In total, 617 patients (335 with follow-up of at least 2 years) started cladribine therapy in the study period (mean age 37.0, mean disease duration 8.4 years, 74.1% females). In most cases, cladribine was administered as a second-line drug, a total of 80.7% had been escalated from a platform DMT. During 2 years before cladribine initiation, the average annualised relapse rate (ARR) was .67. Following cladribine initiation, the ARR decreased to .28 in the first year and .22 in the second year. Overall, across the entire two-year treatment period, 69.0% of patients were relapse-free and the average ARR was .25. As for EDSS development, the median baseline EDSS was 2.5 and remained stable even after 24 months. The adherence to treatment ranged of around 90%.
This nationwide study confirms the efficacy of cladribine in real-world settings, especially in patients who are not treatment-naïve. In addition, the study shows an exceptionally high adherence rate, a finding that underscores the invaluable role of cladribine, but also the value of registry-based studies in capturing real-world clinical practice.
克拉屈滨是一种选择性免疫重建疗法,已被批准用于治疗成年高度活动性多发性硬化症(MS)患者。
提供克拉屈滨在实际临床环境中的治疗经验。
这是一项基于登记处的回顾性观察队列研究。首先,利用捷克全国性登记处ReMuS的数据,我们分析了2018年9月1日至2021年12月31日开始使用克拉屈滨的患者。其次,我们分析了2018年9月1日至2020年6月30日开始使用克拉屈滨的患者亚组,这些患者的随访期至少为2年。我们评估了人口统计学和MS特征,包括克拉屈滨给药前后的疾病修饰疗法(DMT)、复发情况、扩展残疾状态量表(EDSS)以及依从性。

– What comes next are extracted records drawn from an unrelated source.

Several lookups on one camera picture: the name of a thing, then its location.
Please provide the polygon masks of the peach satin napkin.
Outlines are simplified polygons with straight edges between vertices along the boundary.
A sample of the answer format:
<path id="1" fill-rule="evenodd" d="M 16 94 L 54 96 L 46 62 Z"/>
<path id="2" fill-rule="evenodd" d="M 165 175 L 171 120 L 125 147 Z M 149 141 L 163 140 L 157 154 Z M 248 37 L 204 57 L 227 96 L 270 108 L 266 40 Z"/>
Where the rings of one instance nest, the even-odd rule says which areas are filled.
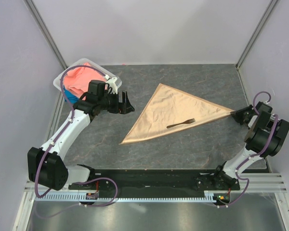
<path id="1" fill-rule="evenodd" d="M 121 144 L 147 141 L 193 128 L 230 116 L 232 111 L 182 90 L 159 84 Z M 195 119 L 192 124 L 166 128 L 192 118 Z"/>

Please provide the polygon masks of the brown wooden fork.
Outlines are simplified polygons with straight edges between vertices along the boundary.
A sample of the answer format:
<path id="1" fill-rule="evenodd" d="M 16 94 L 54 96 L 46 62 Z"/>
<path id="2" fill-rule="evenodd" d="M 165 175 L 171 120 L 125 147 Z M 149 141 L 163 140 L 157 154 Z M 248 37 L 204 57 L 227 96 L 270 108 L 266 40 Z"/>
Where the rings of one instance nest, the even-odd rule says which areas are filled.
<path id="1" fill-rule="evenodd" d="M 173 128 L 173 127 L 178 126 L 178 125 L 188 125 L 188 124 L 192 124 L 192 123 L 194 123 L 194 122 L 195 122 L 195 119 L 192 118 L 192 119 L 188 119 L 188 120 L 186 120 L 186 121 L 184 121 L 184 122 L 181 122 L 181 123 L 168 125 L 168 126 L 166 126 L 166 128 L 167 128 L 167 129 L 170 129 L 170 128 Z"/>

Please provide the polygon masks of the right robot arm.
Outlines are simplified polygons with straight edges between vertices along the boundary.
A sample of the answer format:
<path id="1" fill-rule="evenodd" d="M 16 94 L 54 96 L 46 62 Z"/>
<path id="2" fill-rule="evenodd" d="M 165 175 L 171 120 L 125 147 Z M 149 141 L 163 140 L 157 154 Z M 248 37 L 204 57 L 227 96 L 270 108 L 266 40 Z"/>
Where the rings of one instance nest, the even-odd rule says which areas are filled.
<path id="1" fill-rule="evenodd" d="M 281 150 L 289 132 L 289 122 L 278 119 L 272 111 L 271 106 L 258 102 L 256 106 L 231 112 L 232 118 L 240 125 L 246 125 L 249 131 L 244 138 L 244 148 L 215 169 L 211 177 L 215 189 L 232 188 L 249 166 L 267 156 L 275 156 Z"/>

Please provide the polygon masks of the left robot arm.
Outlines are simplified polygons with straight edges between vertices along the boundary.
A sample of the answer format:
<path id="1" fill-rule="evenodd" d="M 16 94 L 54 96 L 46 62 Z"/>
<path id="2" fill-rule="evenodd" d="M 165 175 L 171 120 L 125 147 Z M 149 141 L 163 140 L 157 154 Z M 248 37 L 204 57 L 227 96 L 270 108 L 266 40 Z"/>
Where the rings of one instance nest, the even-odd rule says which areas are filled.
<path id="1" fill-rule="evenodd" d="M 71 107 L 65 122 L 40 148 L 32 147 L 27 154 L 28 177 L 36 186 L 60 190 L 65 184 L 80 183 L 85 189 L 92 189 L 96 177 L 92 168 L 86 165 L 66 167 L 64 158 L 78 135 L 102 111 L 112 114 L 128 114 L 135 109 L 126 91 L 117 92 L 110 82 L 92 80 L 88 91 Z"/>

在研究期间,共有617名患者(335名随访期至少为2年)开始使用克拉屈滨治疗(平均年龄37.0岁,平均病程8.4年,女性占74.1%)。在大多数情况下,克拉屈滨作为二线药物使用,共有80.7%的患者从平台DMT升级而来。在开始使用克拉屈滨前的2年中,年化复发率(ARR)平均为0.67。开始使用克拉屈滨后,第一年的ARR降至0.28,第二年降至0.22。总体而言,在整个两年治疗期内,69.0%的患者无复发,平均ARR为0.25。至于EDSS进展,基线EDSS中位数为2.5,即使在24个月后仍保持稳定。治疗依从率约为90%。
这项全国性研究证实了克拉屈滨在实际临床环境中的疗效,尤其是在非初治患者中。此外,该研究显示出极高的依从率,这一发现强调了克拉屈滨的重要作用,也凸显了基于登记处的研究在获取实际临床实践方面的价值。